Mulheres são 22% da mineração no Brasil, acima da média global

Relatório do Women in Mining Brasil indica aumento da presença feminina no setor mineral, acima do percentual mundial que fica entre 8% e 17%

Setores historicamente masculinos, mineração e metalurgia começam a registrar maior presença feminina
Setores historicamente masculinos, mineração e metalurgia começam a registrar maior presença feminina Foto : Assessoria de imprensa / Divulgação / CP

A presença feminina na mineração brasileira chegou a 22% da força de trabalho do setor, o equivalente a 30.744 profissionais, segundo o Relatório de Indicadores do Women in Mining Brasil (WIM Brasil). O percentual se manteve estável em relação ao ano anterior e coloca o País acima da média internacional, que varia entre 8% e 17% de participação feminina na mineração.

Na metalurgia, o cenário segue tendência semelhante. Dados do Sindicato dos Metalúrgicos de Sorocaba indicam que as mulheres representam cerca de 19% dos aproximadamente 42 mil trabalhadores da base sindical. Levantamentos do setor também apontam que mais de 350 das 707 ocupações registradas na Classificação Brasileira de Ocupações ainda não contam com presença feminina.

Apesar do avanço, a presença das mulheres nos cargos de liderança ainda cresce em ritmo mais lento. Hoje, elas ocupam cerca de 25% das posições executivas e 21% das cadeiras em conselhos administrativos do setor mineral. A meta estabelecida pelo Instituto Brasileiro de Mineração (Ibram) é alcançar 35% de participação feminina até 2030.

Para o presidente executivo da Associação Brasileira de Metalurgia, Materiais e Mineração (ABM), Horacidio Leal Barbosa Filho, a ampliação da presença feminina é estratégica para o desenvolvimento do setor. “A indústria minero-metalúrgica precisa refletir a diversidade da sociedade. A ABM tem atuado para promover espaços de formação, debate e visibilidade que contribuam para a inserção e o crescimento das mulheres na engenharia e na indústria, fortalecendo a inovação e a competitividade do país”, afirma.

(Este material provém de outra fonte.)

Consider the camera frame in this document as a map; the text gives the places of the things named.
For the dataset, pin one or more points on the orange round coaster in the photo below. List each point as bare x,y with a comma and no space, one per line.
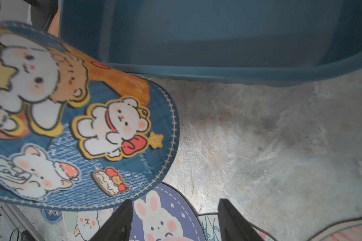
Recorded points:
54,26

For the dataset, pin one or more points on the pink unicorn round coaster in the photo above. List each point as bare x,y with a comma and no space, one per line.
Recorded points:
347,230

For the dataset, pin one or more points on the purple bunny round coaster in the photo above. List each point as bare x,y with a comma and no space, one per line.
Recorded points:
163,214

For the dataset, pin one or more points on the white doodle flower coaster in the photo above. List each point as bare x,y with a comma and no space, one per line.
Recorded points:
212,232

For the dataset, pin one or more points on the cream sheep round coaster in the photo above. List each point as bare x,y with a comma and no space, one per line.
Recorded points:
83,225

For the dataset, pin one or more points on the black microphone stand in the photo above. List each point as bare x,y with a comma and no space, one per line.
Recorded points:
42,12

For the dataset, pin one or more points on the blue denim bunny coaster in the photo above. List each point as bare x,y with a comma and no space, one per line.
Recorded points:
75,134

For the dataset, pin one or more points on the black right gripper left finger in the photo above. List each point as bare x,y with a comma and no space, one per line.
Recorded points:
118,226

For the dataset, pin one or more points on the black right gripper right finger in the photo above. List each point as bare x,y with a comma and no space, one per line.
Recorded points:
233,226

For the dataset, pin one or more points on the teal plastic storage box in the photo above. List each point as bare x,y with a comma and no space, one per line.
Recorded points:
275,43

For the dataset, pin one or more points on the blue toast cartoon coaster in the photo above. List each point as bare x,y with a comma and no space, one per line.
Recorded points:
51,216

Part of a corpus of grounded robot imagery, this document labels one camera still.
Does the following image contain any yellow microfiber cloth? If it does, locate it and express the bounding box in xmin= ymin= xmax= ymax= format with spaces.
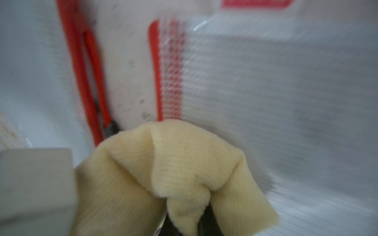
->
xmin=71 ymin=120 xmax=279 ymax=236

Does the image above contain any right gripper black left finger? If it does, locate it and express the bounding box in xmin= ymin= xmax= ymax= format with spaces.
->
xmin=157 ymin=214 xmax=182 ymax=236

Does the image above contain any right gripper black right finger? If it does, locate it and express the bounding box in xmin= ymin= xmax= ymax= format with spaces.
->
xmin=198 ymin=205 xmax=223 ymax=236

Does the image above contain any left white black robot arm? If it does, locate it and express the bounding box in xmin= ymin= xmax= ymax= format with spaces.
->
xmin=1 ymin=148 xmax=78 ymax=236

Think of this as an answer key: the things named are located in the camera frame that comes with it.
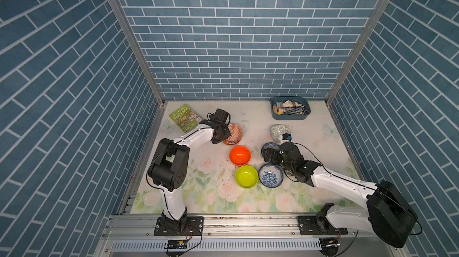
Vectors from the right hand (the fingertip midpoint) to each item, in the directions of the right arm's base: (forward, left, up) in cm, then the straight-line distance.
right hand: (270, 152), depth 87 cm
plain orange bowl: (0, +15, -7) cm, 17 cm away
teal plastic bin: (+45, -24, -5) cm, 51 cm away
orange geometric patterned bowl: (+13, +18, -4) cm, 23 cm away
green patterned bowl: (+17, -5, -6) cm, 19 cm away
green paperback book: (+23, +50, -6) cm, 56 cm away
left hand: (+10, +21, -2) cm, 23 cm away
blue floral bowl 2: (+6, 0, -4) cm, 7 cm away
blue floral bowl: (-9, -1, -8) cm, 11 cm away
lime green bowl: (-9, +11, -9) cm, 17 cm away
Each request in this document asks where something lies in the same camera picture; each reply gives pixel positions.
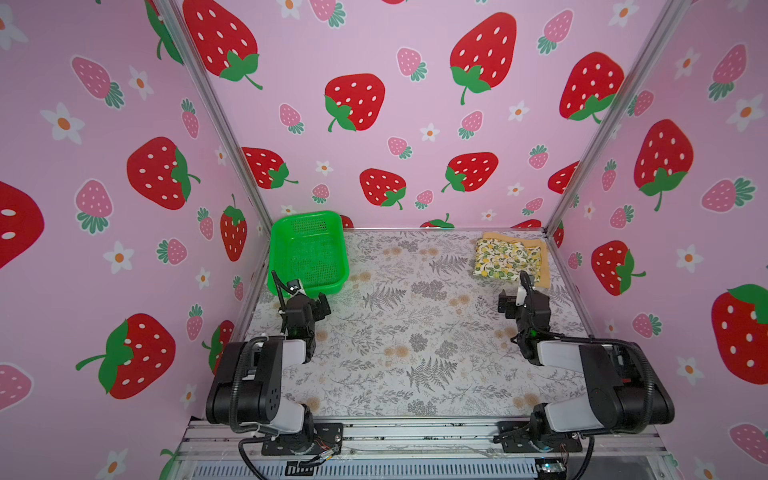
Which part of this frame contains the tan yellow skirt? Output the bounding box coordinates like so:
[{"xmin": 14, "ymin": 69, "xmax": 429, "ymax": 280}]
[{"xmin": 481, "ymin": 231, "xmax": 552, "ymax": 288}]

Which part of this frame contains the lemon print skirt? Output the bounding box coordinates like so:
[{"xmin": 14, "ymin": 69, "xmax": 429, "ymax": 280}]
[{"xmin": 472, "ymin": 237, "xmax": 544, "ymax": 283}]

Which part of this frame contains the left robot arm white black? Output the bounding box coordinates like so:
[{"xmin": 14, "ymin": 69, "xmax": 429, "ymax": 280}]
[{"xmin": 205, "ymin": 274, "xmax": 331, "ymax": 436}]

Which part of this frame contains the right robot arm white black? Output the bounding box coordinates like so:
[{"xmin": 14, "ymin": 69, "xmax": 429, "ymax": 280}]
[{"xmin": 494, "ymin": 271, "xmax": 675, "ymax": 450}]

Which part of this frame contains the green plastic basket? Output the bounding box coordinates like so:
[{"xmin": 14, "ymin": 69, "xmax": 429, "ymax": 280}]
[{"xmin": 269, "ymin": 211, "xmax": 350, "ymax": 298}]

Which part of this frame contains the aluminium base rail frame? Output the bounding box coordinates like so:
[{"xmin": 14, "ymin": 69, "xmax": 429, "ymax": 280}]
[{"xmin": 162, "ymin": 417, "xmax": 683, "ymax": 479}]

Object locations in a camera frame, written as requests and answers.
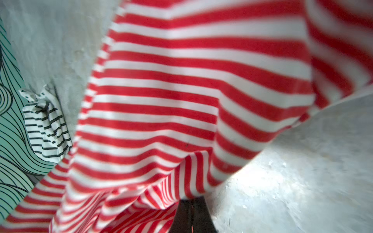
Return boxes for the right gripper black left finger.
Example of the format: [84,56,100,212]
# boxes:
[169,200,193,233]

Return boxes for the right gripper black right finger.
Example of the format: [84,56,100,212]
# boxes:
[192,196,218,233]

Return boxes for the red white striped tank top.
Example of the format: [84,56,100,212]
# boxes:
[1,1,373,233]

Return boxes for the black white striped tank top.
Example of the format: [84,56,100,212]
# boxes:
[18,83,73,164]

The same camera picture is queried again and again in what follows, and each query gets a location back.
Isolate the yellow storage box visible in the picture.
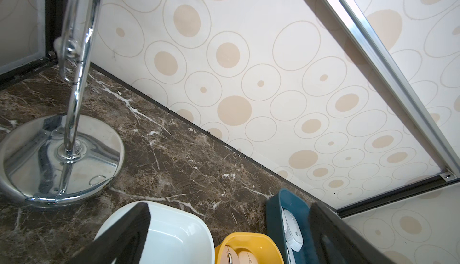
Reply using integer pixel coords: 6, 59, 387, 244
214, 232, 284, 264

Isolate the horizontal aluminium frame bar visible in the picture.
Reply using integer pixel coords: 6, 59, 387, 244
322, 0, 460, 177

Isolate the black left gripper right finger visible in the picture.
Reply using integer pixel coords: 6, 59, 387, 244
309, 202, 393, 264

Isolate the left teal storage box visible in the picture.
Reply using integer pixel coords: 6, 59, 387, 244
266, 189, 319, 264

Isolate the white mouse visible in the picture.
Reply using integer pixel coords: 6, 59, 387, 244
282, 209, 304, 252
287, 247, 296, 264

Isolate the white storage box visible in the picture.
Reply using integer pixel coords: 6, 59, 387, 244
94, 200, 216, 264

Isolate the metal wire hook stand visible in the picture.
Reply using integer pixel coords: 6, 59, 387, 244
1, 0, 125, 208

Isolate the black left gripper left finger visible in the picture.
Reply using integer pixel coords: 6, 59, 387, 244
68, 202, 151, 264

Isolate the pink mouse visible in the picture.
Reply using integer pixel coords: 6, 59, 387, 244
238, 251, 258, 264
220, 246, 240, 264

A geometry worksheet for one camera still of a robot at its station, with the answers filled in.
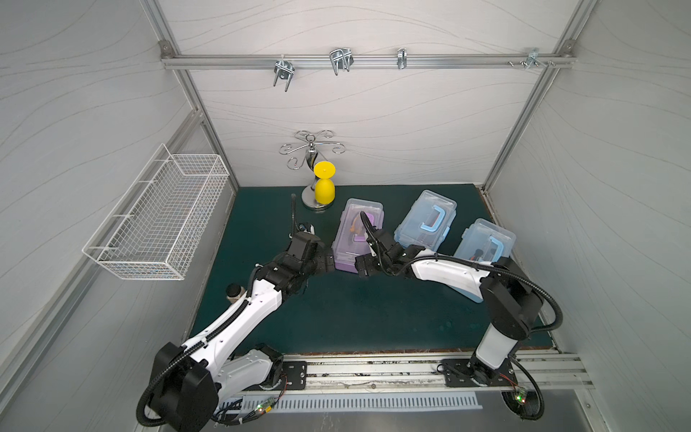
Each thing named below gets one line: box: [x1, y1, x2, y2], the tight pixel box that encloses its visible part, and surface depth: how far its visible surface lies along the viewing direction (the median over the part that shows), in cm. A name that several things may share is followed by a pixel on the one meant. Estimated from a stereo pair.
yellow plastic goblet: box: [313, 160, 336, 206], surface depth 93 cm
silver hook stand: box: [278, 130, 347, 211], surface depth 97 cm
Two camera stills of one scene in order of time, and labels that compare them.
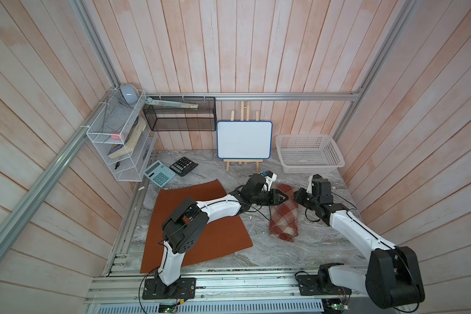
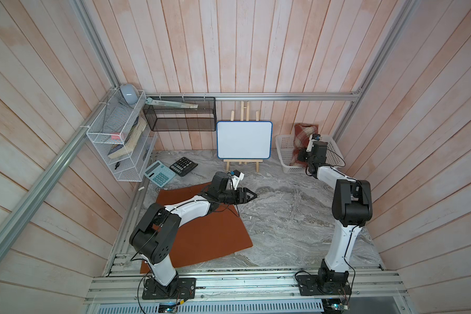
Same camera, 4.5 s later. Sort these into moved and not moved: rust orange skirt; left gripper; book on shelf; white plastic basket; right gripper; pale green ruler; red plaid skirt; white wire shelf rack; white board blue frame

Histórias mostram desafios na trajetória profissional

Relatos de executivas que atuam na indústria ajudam a dimensionar esse cenário. A engenheira química Daniele Lima, diretora de vendas da Vesuvius para a América do Sul, afirma que no início da carreira precisou lidar com ambientes predominantemente masculinos. Segundo ela, em diversas posições ocupadas era a única mulher ou uma entre poucas profissionais da equipe. A credibilidade, afirma, foi sendo construída ao longo do tempo a partir dos resultados e da consistência do trabalho.

Para Christiane Luckmann, CEO da Autron Automação, empresa que atua no setor minero-metalúrgico, ampliar a presença feminina também passa pela construção de ambientes organizacionais mais inclusivos. Atualmente, cerca de 36% dos profissionais da empresa são mulheres.

Formação acadêmica impulsiona presença feminina

A formação acadêmica aparece como um dos fatores que contribuem para ampliar a presença feminina na indústria. Dados da consultoria McKinsey indicam que 15,5% das mulheres do setor possuem ensino superior, frente a 9,3% dos homens. Mesmo com maior qualificação média, profissionais ainda relatam barreiras culturais e estruturais, desde estereótipos históricos até limitações de infraestrutura em determinados ambientes industriais.

Entre as novas gerações, eventos técnicos e iniciativas de aproximação com a indústria são apontados como caminhos para ampliar o interesse e a permanência das mulheres no setor. A avaliação de especialistas é que políticas de diversidade, aliadas à modernização dos processos produtivos, podem ajudar a reduzir barreiras históricas e ampliar a participação feminina ao longo dos próximos anos.

A engenheira metalúrgica Ana Júlia Wenceslau, formada pelo Instituto Federal do Espírito Santo (IFES), participou da ABM Week 9 e destaca a importância de iniciativas que aproximem estudantes da indústria. “Na faculdade, muitas vezes ficamos focados apenas no processo em si. Em eventos técnicos, é possível conhecer outras áreas que contribuem para o setor, como refratários e instrumentação, ampliando a visão sobre as possibilidades de atuação”, afirma.